> Information provided
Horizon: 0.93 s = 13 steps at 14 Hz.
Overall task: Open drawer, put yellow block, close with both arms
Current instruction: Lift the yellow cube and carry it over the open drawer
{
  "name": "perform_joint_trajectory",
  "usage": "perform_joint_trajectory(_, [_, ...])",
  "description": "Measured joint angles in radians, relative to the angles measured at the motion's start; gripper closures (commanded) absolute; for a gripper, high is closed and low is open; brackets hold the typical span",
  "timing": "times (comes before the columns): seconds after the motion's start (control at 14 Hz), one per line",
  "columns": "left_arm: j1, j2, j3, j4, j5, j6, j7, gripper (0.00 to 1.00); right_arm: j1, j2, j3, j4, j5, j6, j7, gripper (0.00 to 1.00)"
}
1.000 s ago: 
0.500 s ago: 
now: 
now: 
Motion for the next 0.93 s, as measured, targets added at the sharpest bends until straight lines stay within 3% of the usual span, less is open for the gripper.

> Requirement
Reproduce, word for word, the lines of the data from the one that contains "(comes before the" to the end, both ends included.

> Answer box
  "timing": "times (comes before the columns): seconds after the motion's start (control at 14 Hz), one per line",
  "columns": "left_arm: j1, j2, j3, j4, j5, j6, j7, gripper (0.00 to 1.00); right_arm: j1, j2, j3, j4, j5, j6, j7, gripper (0.00 to 1.00)"
}
1.000 s ago: 
0.500 s ago: 
now: 
now: 
Motion for the next 0.93 s, as measured, targets added at the sharpest bends until straight lines stay within 3% of the usual span, less is open for the gripper.

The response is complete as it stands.